WHAT TO PRODUCE:
All of the records are to be reproduced exactly.
───
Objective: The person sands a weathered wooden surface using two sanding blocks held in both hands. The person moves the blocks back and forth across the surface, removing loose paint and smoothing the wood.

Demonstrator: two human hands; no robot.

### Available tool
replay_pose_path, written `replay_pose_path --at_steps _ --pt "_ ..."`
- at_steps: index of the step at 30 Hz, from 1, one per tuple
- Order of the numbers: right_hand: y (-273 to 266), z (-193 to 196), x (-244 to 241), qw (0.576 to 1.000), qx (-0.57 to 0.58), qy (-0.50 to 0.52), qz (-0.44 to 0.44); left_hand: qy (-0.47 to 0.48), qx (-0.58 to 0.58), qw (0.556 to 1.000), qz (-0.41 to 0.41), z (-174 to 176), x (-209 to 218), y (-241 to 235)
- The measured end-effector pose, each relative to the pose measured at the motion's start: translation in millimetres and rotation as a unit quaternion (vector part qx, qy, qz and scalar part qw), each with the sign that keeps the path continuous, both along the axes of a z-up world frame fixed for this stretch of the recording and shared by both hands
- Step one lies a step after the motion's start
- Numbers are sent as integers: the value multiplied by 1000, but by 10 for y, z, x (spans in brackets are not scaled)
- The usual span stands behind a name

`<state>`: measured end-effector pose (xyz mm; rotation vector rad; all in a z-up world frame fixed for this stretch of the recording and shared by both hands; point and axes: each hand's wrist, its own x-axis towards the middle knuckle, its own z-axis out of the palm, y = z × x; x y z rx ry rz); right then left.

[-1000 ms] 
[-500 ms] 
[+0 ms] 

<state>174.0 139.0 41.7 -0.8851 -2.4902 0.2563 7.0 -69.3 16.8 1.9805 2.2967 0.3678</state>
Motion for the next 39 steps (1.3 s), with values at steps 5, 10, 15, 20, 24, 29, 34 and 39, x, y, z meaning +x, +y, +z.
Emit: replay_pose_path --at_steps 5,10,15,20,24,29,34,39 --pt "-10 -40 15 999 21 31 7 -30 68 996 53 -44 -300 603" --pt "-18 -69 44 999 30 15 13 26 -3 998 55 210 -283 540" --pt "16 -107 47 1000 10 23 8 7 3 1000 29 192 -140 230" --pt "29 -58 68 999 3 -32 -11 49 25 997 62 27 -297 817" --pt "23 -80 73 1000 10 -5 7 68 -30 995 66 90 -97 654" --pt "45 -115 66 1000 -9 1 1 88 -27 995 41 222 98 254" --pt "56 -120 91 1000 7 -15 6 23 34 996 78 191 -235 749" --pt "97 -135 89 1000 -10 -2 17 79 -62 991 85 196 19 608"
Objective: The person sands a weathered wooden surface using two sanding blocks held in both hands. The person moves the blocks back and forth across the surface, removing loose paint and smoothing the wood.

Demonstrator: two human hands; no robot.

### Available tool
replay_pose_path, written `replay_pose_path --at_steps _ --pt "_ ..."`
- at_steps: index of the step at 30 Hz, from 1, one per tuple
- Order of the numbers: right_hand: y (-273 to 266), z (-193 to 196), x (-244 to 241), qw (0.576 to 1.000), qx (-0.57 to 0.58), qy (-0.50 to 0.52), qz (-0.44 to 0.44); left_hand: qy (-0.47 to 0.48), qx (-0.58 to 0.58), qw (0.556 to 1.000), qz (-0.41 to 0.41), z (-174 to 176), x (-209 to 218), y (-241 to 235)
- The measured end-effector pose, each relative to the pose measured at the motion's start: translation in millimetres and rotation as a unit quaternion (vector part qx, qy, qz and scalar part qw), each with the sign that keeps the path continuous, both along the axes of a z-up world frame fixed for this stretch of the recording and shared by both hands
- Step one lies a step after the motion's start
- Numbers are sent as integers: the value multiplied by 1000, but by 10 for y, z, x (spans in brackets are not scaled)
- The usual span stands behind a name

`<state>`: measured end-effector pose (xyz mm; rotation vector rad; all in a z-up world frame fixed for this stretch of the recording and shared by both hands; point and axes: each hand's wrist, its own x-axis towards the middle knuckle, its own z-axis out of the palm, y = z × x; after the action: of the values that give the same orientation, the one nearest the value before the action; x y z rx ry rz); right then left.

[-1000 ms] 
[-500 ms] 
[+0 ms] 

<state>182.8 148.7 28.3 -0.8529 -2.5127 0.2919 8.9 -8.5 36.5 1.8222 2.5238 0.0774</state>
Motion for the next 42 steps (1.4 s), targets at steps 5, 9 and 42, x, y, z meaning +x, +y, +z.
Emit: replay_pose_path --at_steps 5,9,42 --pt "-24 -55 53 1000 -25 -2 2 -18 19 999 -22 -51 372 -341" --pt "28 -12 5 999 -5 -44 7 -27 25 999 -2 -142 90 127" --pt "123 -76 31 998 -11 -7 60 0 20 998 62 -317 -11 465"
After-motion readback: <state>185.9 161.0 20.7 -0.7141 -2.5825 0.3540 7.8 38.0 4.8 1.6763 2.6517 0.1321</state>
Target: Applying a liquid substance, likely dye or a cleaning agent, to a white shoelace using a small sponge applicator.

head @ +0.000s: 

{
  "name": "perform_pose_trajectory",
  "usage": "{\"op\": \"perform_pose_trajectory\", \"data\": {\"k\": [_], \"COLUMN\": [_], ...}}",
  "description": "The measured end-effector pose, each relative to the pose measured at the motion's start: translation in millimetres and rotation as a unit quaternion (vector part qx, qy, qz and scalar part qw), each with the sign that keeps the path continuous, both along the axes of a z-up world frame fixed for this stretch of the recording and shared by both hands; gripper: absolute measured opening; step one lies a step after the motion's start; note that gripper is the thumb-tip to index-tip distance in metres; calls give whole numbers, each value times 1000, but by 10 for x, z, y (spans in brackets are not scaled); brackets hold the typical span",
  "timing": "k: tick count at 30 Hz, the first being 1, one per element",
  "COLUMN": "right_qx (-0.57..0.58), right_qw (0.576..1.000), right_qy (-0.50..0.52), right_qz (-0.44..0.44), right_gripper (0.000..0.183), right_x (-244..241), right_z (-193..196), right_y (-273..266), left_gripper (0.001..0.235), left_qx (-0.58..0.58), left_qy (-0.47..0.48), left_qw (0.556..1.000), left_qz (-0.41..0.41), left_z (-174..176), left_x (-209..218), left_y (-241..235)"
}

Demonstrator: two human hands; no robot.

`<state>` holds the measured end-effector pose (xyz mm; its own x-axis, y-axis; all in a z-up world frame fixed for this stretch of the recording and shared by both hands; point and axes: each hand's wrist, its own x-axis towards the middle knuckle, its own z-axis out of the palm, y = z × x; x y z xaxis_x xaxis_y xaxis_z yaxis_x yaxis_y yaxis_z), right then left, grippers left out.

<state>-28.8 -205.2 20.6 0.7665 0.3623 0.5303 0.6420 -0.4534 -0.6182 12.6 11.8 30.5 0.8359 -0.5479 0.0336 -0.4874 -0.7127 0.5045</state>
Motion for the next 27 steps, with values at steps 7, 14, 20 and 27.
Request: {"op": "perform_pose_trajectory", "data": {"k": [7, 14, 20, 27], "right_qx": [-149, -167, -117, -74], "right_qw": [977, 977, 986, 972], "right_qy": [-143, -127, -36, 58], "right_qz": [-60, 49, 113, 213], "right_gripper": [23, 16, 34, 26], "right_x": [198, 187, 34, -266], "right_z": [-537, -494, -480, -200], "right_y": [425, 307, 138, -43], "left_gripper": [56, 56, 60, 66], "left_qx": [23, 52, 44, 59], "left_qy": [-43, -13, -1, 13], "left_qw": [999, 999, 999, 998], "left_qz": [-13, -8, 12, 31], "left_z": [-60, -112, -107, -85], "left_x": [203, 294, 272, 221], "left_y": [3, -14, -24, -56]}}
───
EXERCISE RESULT:
Objective: The person sands a weathered wooden surface using two sanding blocks held in both hands. The person moves the blocks back and forth across the surface, removing loose paint and smoothing the wood.

Demonstrator: two human hands; no robot.

### Available tool
replay_pose_path, written `replay_pose_path --at_steps _ --pt "_ ..."`
- at_steps: index of the step at 30 Hz, from 1, one per tuple
- Order of the numbers: right_hand: y (-273 to 266), z (-193 to 196), x (-244 to 241), qw (0.576 to 1.000), qx (-0.57 to 0.58), qy (-0.50 to 0.52), qz (-0.44 to 0.44); left_hand: qy (-0.47 to 0.48), qx (-0.58 to 0.58), qw (0.556 to 1.000), qz (-0.41 to 0.41), z (-174 to 176), x (-209 to 218), y (-241 to 235)
- The measured end-effector pose, each relative to the pose measured at the motion's start: translation in millimetres and rotation as a unit quaternion (vector part qx, qy, qz and scalar part qw), each with the sign that keeps the path continuous, both along the axes of a z-up world frame fixed for this stretch of the recording and shared by both hands
- Step one lies a step after the motion's start
- Numbers are sent as integers: the value multiplied by 1000, but by 10 for y, z, x (spans in brackets are not scaled)
- The usual span stands behind a name

`<state>`: measured end-effector pose (xyz mm; rotation vector rad; all in a z-up world frame fixed for this stretch of the recording and shared by both hands; point and axes: each hand's wrist, its own x-axis towards the middle knuckle, its own z-axis out of the palm, y = z × x; x y z rx ry rz); right then left.

[-1000 ms] 
[-500 ms] 
[+0 ms] 

<state>174.0 139.0 41.7 -0.8851 -2.4902 0.2563 7.0 -69.3 16.8 1.9805 2.2967 0.3678</state>
Motion for the next 39 steps (1.3 s), with values at steps 5, 10, 15, 20, 24, 29, 34 and 39, x, y, z meaning +x, +y, +z.
Emit: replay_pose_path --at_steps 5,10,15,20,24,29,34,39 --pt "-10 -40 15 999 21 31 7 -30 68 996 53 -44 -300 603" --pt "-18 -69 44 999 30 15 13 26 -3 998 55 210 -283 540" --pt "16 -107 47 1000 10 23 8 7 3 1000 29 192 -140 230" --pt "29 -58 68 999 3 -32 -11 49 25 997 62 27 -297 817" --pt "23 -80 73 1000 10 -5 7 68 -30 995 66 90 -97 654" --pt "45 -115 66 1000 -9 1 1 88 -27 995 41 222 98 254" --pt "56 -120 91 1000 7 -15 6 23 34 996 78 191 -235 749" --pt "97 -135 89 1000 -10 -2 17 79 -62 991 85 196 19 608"
Objective: The person sands a weathered wooden surface using two sanding blocks held in both hands. The person moves the blocks back and forth across the surface, removing loose paint and smoothing the wood.

Demonstrator: two human hands; no robot.

### Available tool
replay_pose_path, written `replay_pose_path --at_steps _ --pt "_ ..."`
- at_steps: index of the step at 30 Hz, from 1, one per tuple
- Order of the numbers: right_hand: y (-273 to 266), z (-193 to 196), x (-244 to 241), qw (0.576 to 1.000), qx (-0.57 to 0.58), qy (-0.50 to 0.52), qz (-0.44 to 0.44); left_hand: qy (-0.47 to 0.48), qx (-0.58 to 0.58), qw (0.556 to 1.000), qz (-0.41 to 0.41), z (-174 to 176), x (-209 to 218), y (-241 to 235)
- The measured end-effector pose, each relative to the pose measured at the motion's start: translation in millimetres and rotation as a unit quaternion (vector part qx, qy, qz and scalar part qw), each with the sign that keeps the path continuous, both along the axes of a z-up world frame fixed for this stretch of the recording and shared by both hands
- Step one lies a step after the motion's start
- Numbers are sent as integers: the value multiplied by 1000, but by 10 for y, z, x (spans in brackets are not scaled)
- The usual span stands behind a name

`<state>`: measured end-effector pose (xyz mm; rotation vector rad; all in a z-up world frame fixed for this stretch of the recording and shared by both hands; point and axes: each hand's wrist, its own x-axis towards the middle knuckle, its own z-axis out of the palm, y = z × x; after the action: of the values that give the same orientation, the one nearest the value before the action; x y z rx ry rz); right then left.

[-1000 ms] 
[-500 ms] 
[+0 ms] 

<state>182.8 148.7 28.3 -0.8529 -2.5127 0.2919 8.9 -8.5 36.5 1.8222 2.5238 0.0774</state>
Motion for the next 42 steps (1.4 s), targets at steps 5, 9 and 42, x, y, z meaning +x, +y, +z.
Emit: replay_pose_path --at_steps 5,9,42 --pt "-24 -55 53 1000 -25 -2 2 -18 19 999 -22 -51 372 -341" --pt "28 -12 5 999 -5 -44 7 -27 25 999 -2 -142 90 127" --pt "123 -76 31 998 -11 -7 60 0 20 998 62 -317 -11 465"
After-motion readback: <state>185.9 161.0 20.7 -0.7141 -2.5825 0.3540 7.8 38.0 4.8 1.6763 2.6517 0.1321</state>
Target: Applying a liquid substance, likely dye or a cleaning agent, to a white shoelace using a small sponge applicator.

head @ +0.000s: 

{
  "name": "perform_pose_trajectory",
  "usage": "{\"op\": \"perform_pose_trajectory\", \"data\": {\"k\": [_], \"COLUMN\": [_], ...}}",
  "description": "The measured end-effector pose, each relative to the pose measured at the motion's start: translation in millimetres and rotation as a unit quaternion (vector part qx, qy, qz and scalar part qw), each with the sign that keeps the path continuous, both along the axes of a z-up world frame fixed for this stretch of the recording and shared by both hands; gripper: absolute measured opening; step one lies a step after the motion's start; note that gripper is the thumb-tip to index-tip distance in metres; calls give whole numbers, each value times 1000, but by 10 for x, z, y (spans in brackets are not scaled); brackets hold the typical span",
  "timing": "k: tick count at 30 Hz, the first being 1, one per element",
  "COLUMN": "right_qx (-0.57..0.58), right_qw (0.576..1.000), right_qy (-0.50..0.52), right_qz (-0.44..0.44), right_gripper (0.000..0.183), right_x (-244..241), right_z (-193..196), right_y (-273..266), left_gripper (0.001..0.235), left_qx (-0.58..0.58), left_qy (-0.47..0.48), left_qw (0.556..1.000), left_qz (-0.41..0.41), left_z (-174..176), left_x (-209..218), left_y (-241..235)"
}

Demonstrator: two human hands; no robot.

`<state>` holds the measured end-effector pose (xyz mm; its own x-axis, y-axis; all in a z-up world frame fixed for this stretch of the recording and shared by both hands; point and axes: each hand's wrist, its own x-axis towards the middle knuckle, its own z-axis out of the palm, y = z × x; x y z xaxis_x xaxis_y xaxis_z yaxis_x yaxis_y yaxis_z), right then left, grippers left out.

<state>-28.8 -205.2 20.6 0.7665 0.3623 0.5303 0.6420 -0.4534 -0.6182 12.6 11.8 30.5 0.8359 -0.5479 0.0336 -0.4874 -0.7127 0.5045</state>
Motion for the next 27 steps, with values at steps 7, 14, 20 and 27.
Request: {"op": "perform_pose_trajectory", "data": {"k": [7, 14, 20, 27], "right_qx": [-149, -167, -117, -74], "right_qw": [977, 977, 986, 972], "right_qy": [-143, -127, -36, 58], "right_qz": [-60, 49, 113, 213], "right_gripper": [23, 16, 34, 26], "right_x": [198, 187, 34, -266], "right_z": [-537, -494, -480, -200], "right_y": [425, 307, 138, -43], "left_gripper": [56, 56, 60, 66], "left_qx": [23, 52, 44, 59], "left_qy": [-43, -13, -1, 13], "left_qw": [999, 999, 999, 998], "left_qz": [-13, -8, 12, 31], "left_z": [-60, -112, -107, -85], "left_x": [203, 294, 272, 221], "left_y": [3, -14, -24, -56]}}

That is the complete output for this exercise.